La Chine impose désormais à tous les utilisateurs de smartphones qui enregistrent une nouvelle carte SIM de se soumettre à une reconnaissance faciale. Cette nouvelle mesure est entrée en vigueur dimanche sur l'ensemble du territoire.
Le lignes directrices Annoncées initialement en septembre, ces mesures obligent les opérateurs de télécommunications à utiliser l'intelligence artificielle et d'autres méthodes techniques pour vérifier l'identité des personnes enregistrant des cartes SIM. Les boutiques physiques du pays avaient jusqu'au 1er décembre pour commencer à appliquer ces nouvelles règles.

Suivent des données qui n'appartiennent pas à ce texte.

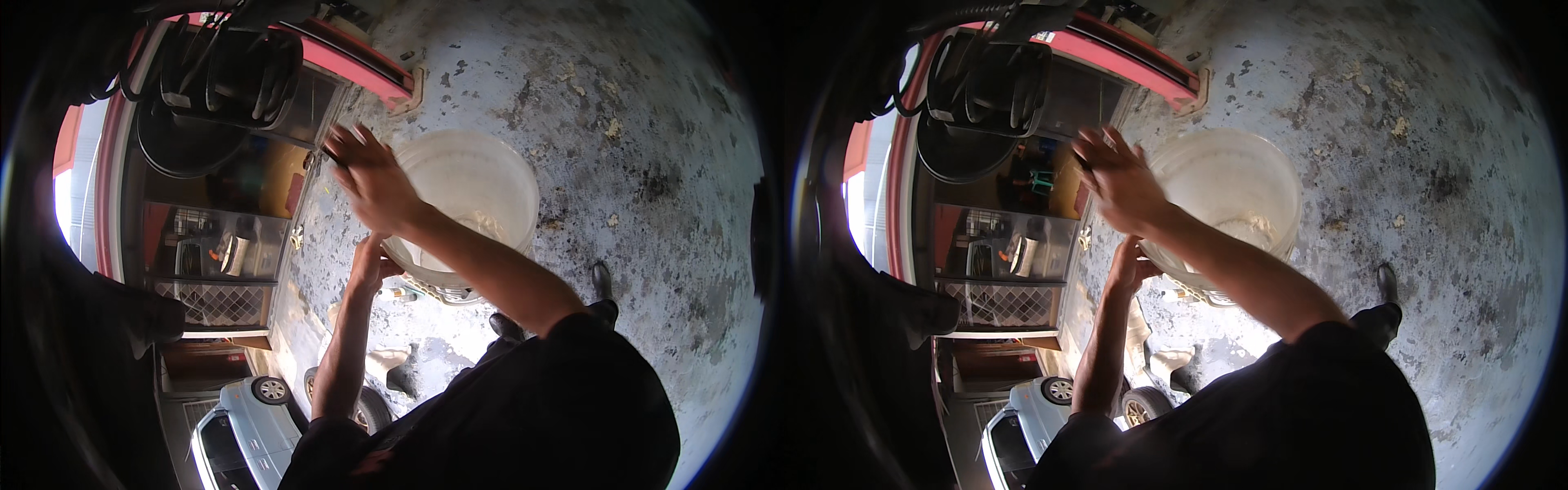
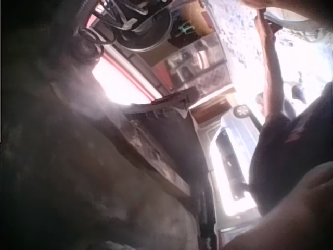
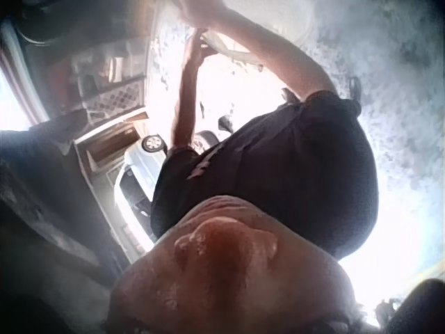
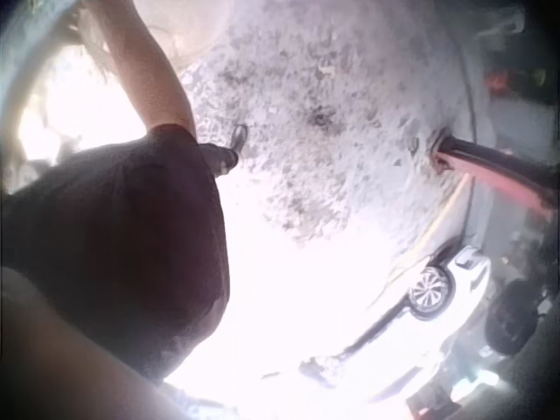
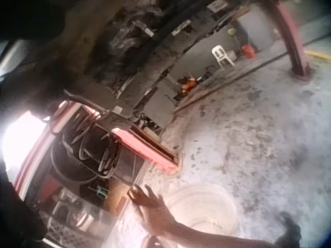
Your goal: The person fills a bucket with water from a tap and then uses a sponge to scrub the undercarriage of a car raised on a lift. The person repeatedly dips the sponge into the bucket to wet it while cleaning the vehicle's underside components.
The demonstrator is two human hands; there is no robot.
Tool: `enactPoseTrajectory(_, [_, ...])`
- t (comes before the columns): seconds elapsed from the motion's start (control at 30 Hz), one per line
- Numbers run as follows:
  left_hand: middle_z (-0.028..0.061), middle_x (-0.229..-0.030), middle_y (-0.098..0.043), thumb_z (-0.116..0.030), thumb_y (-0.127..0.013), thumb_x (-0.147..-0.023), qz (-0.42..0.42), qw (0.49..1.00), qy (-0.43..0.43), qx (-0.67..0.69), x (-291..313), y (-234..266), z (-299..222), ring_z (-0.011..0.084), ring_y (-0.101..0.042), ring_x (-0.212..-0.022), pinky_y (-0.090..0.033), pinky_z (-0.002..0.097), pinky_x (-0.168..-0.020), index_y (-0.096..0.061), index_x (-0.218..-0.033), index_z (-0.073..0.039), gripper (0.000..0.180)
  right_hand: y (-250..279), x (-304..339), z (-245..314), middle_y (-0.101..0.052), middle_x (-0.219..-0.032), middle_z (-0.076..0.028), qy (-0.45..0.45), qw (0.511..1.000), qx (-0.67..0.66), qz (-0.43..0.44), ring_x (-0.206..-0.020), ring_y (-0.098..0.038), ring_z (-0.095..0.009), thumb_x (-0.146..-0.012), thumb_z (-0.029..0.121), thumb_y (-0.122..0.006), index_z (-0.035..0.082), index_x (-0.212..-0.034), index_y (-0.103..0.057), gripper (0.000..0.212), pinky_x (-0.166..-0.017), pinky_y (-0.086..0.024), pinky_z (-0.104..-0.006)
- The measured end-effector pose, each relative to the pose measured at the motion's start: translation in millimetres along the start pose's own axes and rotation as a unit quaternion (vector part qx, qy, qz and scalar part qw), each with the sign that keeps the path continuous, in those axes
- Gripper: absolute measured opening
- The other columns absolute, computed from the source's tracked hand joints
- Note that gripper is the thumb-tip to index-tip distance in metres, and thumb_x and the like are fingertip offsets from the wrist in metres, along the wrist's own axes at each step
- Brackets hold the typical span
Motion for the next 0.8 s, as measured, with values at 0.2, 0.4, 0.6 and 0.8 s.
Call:
enactPoseTrajectory(0.2, [0.0225,-0.091,-0.063,-0.033,-0.051,-0.085,0.025,0.996,-0.040,-0.072,4.1,-32.6,-10.9,0.0269,-0.065,-0.060,-0.056,0.0333,-0.050,-0.053,-0.110,0.009,0.049,6.4,95.3,-109.4,-0.068,-0.100,-0.016,-0.125,0.705,0.236,0.657,-0.089,-0.066,-0.031,-0.082,0.013,-0.053,0.002,-0.100,-0.068,0.026,-0.070,-0.051,-0.0494])
enactPoseTrajectory(0.4, [0.0208,-0.087,-0.061,-0.027,-0.063,-0.078,-0.007,0.982,-0.096,-0.164,25.7,-77.4,-45.6,0.0221,-0.063,-0.055,-0.052,0.0297,-0.045,-0.043,-0.123,0.014,0.064,-42.5,225.6,-255.9,-0.068,-0.105,-0.011,-0.045,0.673,0.405,0.617,-0.097,-0.064,-0.029,-0.081,0.018,-0.059,0.010,-0.101,-0.071,0.025,-0.081,-0.046,-0.0547])
enactPoseTrajectory(0.6, [0.0192,-0.081,-0.062,-0.023,-0.064,-0.078,0.024,0.978,-0.064,-0.197,30.2,-92.8,-32.6,0.0211,-0.062,-0.059,-0.051,0.0294,-0.048,-0.042,-0.125,0.013,0.064,23.0,333.9,-251.0,-0.067,-0.110,-0.012,-0.101,0.562,0.304,0.762,-0.108,-0.060,-0.031,-0.078,0.017,-0.059,0.008,-0.103,-0.070,0.029,-0.083,-0.049,-0.0495])
enactPoseTrajectory(0.8, [0.0181,-0.079,-0.062,-0.030,-0.065,-0.076,0.039,0.975,-0.038,-0.217,33.1,-117.6,-12.2,0.0203,-0.061,-0.056,-0.050,0.0287,-0.049,-0.043,-0.124,0.014,0.068,23.2,404.6,-231.1,-0.069,-0.099,-0.015,-0.116,0.583,0.276,0.756,-0.096,-0.065,-0.030,-0.077,0.014,-0.053,0.004,-0.094,-0.072,0.027,-0.079,-0.050,-0.0460])
Point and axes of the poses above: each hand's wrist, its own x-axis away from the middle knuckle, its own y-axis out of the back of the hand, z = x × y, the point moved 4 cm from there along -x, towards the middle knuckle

Le ministère de l'Industrie et de l'Information a décrit cette mesure comme un moyen de « Protéger les droits et intérêts légitimes des citoyens dans le cyberespace »Grâce aux exigences obligatoires, il est extrêmement facile pour le gouvernement chinois de suivre les utilisateurs de téléphones portables et d'internet.
Les utilisateurs de téléphones mobiles sont déjà tenus d'enregistrer leur carte SIM via leur carte d'identité ou leur passeport. Depuis l'année dernière, de nombreux opérateurs de télécommunications ont déjà commencé à scanner le visage de leurs clients. Un certain nombre de plateformes de médias sociaux en Chine exigent également que les utilisateurs s'inscrivent avec leur carte d'identité.identités réelles« par le biais de leurs numéros de téléphone. »

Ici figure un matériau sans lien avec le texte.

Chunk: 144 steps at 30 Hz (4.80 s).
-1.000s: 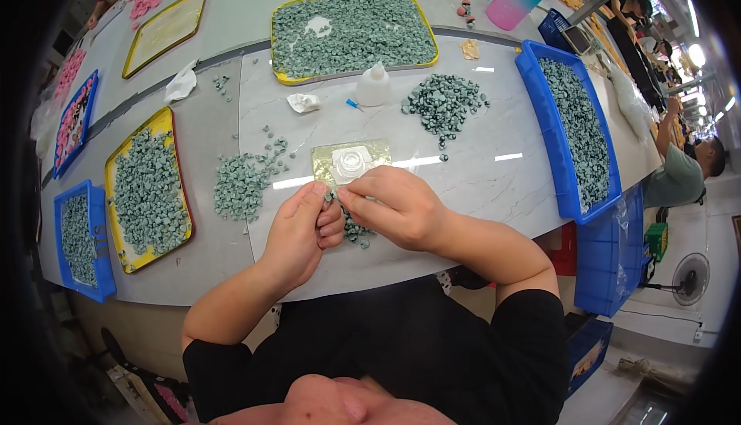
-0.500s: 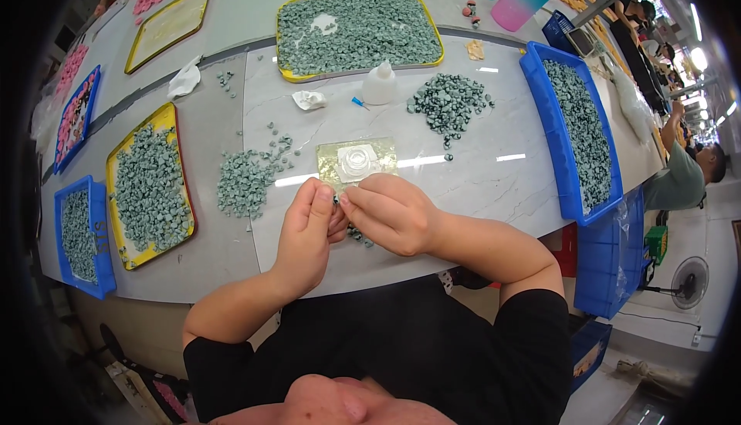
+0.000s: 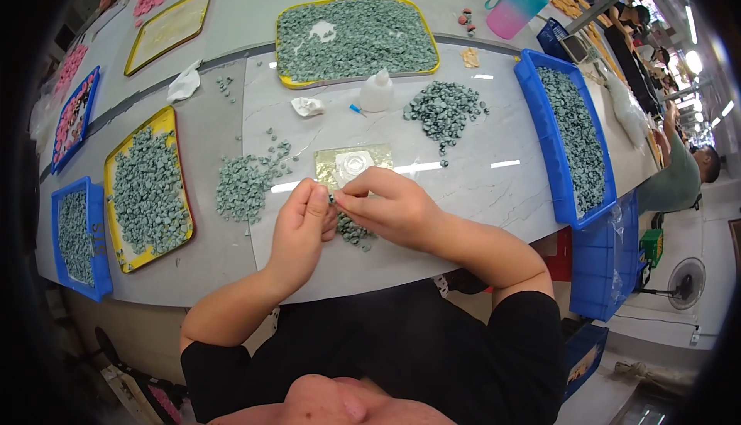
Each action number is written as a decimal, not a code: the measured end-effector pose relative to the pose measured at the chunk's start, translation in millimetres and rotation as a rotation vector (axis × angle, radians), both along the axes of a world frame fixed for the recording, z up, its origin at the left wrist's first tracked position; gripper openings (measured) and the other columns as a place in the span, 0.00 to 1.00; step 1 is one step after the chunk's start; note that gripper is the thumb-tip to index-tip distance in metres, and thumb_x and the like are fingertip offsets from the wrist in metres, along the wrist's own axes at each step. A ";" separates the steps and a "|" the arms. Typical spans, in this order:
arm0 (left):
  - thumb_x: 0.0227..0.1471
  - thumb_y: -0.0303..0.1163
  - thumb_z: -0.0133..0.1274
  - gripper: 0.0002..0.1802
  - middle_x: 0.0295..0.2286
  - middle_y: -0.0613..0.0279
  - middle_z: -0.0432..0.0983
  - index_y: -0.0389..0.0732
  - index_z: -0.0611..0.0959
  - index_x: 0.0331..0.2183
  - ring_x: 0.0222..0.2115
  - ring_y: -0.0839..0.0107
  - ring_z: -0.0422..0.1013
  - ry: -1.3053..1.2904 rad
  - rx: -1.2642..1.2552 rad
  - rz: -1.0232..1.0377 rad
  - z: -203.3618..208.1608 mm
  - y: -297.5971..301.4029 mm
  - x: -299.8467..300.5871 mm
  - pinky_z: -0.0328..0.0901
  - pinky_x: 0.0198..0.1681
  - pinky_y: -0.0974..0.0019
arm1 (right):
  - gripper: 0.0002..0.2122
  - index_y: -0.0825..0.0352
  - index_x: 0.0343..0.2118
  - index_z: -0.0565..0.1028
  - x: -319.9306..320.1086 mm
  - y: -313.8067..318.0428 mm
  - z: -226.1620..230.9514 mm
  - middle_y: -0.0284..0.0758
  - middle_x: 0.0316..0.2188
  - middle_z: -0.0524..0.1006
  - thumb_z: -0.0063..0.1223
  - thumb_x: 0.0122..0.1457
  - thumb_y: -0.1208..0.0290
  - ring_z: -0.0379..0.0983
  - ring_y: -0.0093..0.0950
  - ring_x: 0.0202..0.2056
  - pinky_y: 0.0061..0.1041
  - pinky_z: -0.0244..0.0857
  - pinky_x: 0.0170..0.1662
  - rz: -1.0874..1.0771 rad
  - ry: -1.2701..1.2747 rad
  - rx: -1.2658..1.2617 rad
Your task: Sorting and arranging small green plastic parts on a template at a factory workstation.
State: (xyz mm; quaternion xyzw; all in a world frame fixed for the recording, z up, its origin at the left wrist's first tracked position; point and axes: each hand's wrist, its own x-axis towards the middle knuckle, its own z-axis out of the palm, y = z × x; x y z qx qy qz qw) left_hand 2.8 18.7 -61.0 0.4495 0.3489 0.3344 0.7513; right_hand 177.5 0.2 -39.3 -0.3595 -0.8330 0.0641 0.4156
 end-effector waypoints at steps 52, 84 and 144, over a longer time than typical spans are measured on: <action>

L'utilisation croissante de la reconnaissance faciale en Chine a soulevé de nombreuses inquiétudes quant au respect de la vie privée, à la sécurité des données et au consentement. La reconnaissance faciale est utilisée dans des établissements scolaires variés, des collèges aux salles de concert en passant par les transports en commun.
Le mois dernier, un professeur de l'université des sciences et technologies du Zhejiang a déposé la première plainte du pays contre l'utilisation de la reconnaissance faciale. Guo Bing a affirmé qu'un parc safari de Hangzhou avait enfreint la loi sur la protection des consommateurs en scannant son visage et en collectant ses données personnelles sans son consentement.

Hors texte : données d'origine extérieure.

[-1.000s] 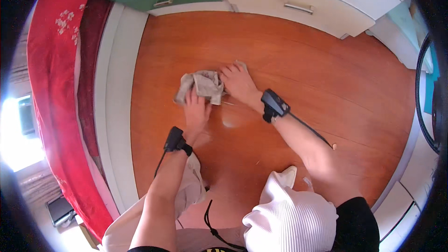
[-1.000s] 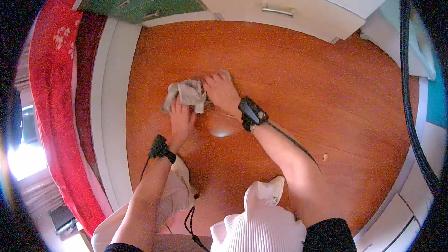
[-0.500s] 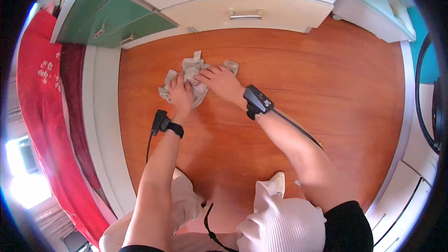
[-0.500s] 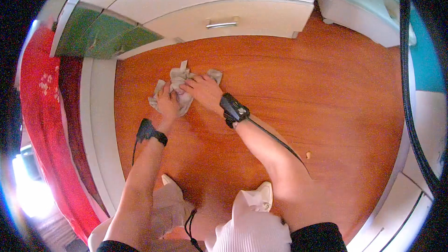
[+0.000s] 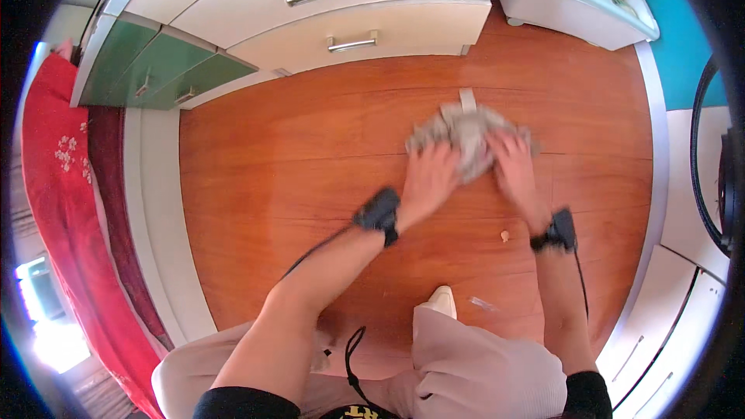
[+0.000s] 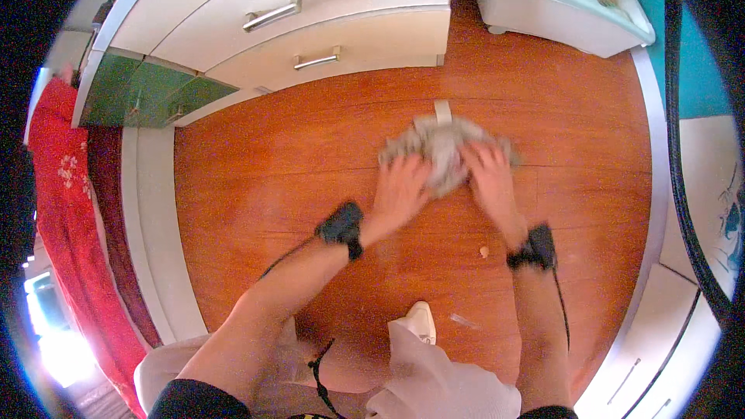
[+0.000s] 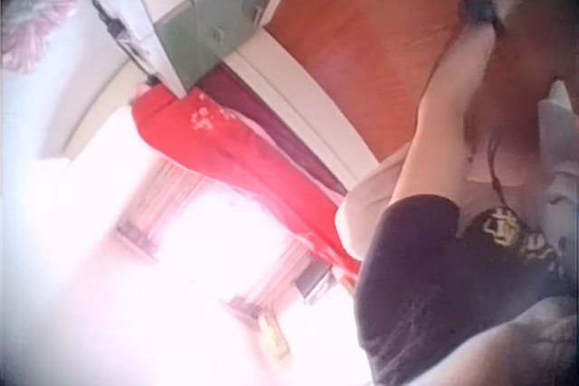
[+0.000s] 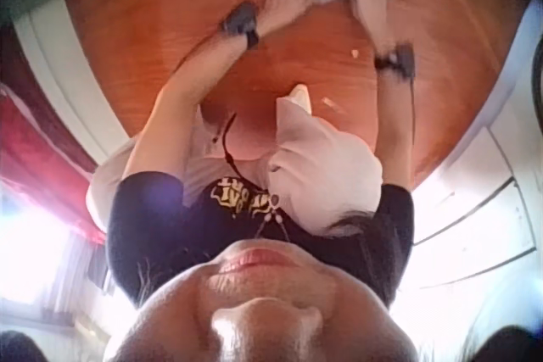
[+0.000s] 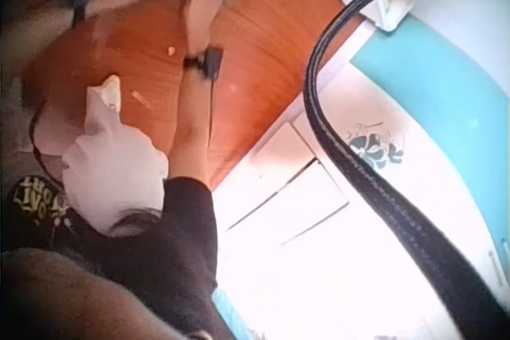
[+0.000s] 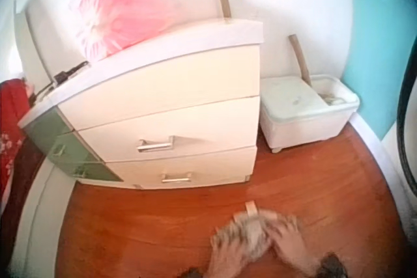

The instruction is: The person is cleaning the wooden floor with a grey cloth while kneeling.

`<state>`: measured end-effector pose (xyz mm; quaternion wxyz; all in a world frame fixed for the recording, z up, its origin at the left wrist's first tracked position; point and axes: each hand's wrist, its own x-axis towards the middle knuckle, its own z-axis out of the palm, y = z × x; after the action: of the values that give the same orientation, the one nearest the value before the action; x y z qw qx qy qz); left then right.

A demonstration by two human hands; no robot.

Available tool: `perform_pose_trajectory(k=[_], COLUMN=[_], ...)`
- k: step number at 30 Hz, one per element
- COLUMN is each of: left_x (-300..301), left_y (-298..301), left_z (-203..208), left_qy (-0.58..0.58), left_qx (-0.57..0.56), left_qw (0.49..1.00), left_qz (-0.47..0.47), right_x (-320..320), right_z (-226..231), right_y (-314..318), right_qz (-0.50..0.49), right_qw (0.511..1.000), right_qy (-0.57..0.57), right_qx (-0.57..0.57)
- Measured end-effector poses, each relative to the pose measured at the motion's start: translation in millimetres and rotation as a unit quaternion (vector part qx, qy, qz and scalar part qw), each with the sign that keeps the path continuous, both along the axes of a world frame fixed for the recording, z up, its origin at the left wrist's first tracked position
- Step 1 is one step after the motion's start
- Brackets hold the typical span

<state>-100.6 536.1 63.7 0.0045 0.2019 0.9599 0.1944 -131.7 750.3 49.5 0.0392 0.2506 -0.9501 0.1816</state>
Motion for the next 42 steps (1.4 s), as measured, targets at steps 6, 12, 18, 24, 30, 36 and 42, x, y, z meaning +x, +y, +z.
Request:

En septembre, le ministère chinois de l'Éducation a annoncé qu'il allait « limiter et réglementer » l'utilisation de la reconnaissance faciale après la colère des parents face au logiciel de reconnaissance faciale installé sans leur consentement dans une université de Nanjing pour contrôler la présence des étudiants et leur concentration en classe.
Les grandes entreprises technologiques géantes en Chine sont normes de rédaction pour l'ONU concernant la reconnaissance faciale et la surveillance vidéo. Les défenseurs des droits de l'homme ont considéré cette mesure comme une nouvelle étape vers «État de surveillance dystopique".